| TASK ITEM |
Restate the listing below word for word; no pictures belong in the copy.

| DATA SEGMENT |
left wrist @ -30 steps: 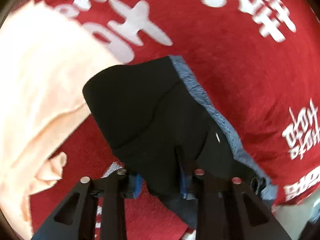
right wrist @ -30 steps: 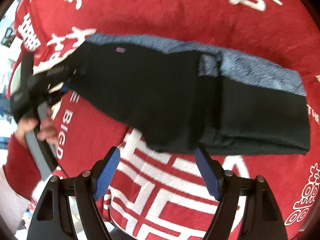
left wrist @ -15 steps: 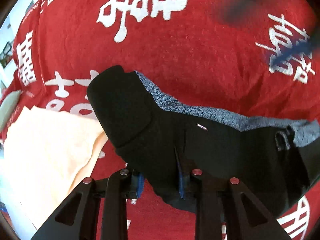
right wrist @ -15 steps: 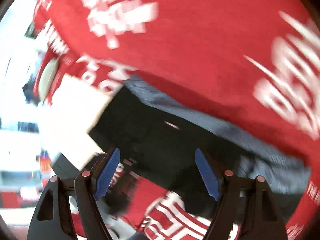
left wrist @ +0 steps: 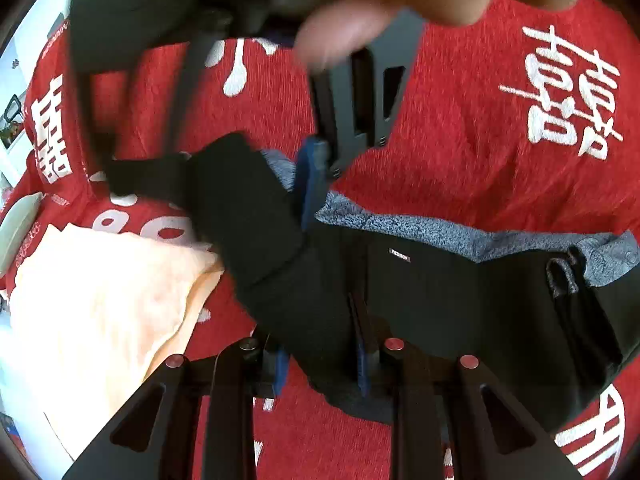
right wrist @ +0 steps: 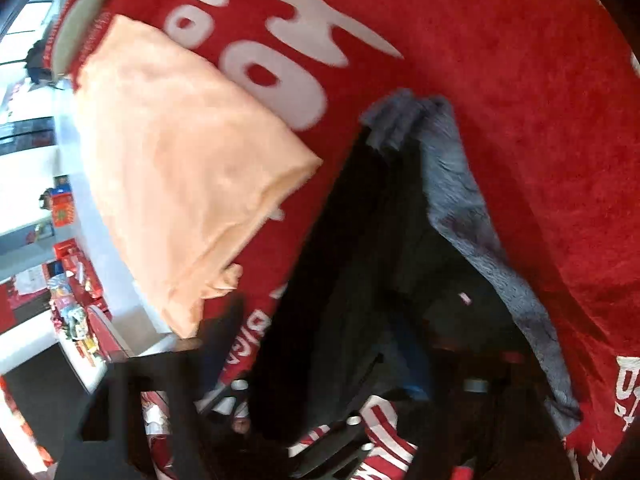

| RESULT |
left wrist @ -30 steps: 
right wrist @ -30 steps: 
left wrist @ -15 steps: 
right wrist @ -15 steps: 
left wrist @ +0 steps: 
right wrist @ +0 steps: 

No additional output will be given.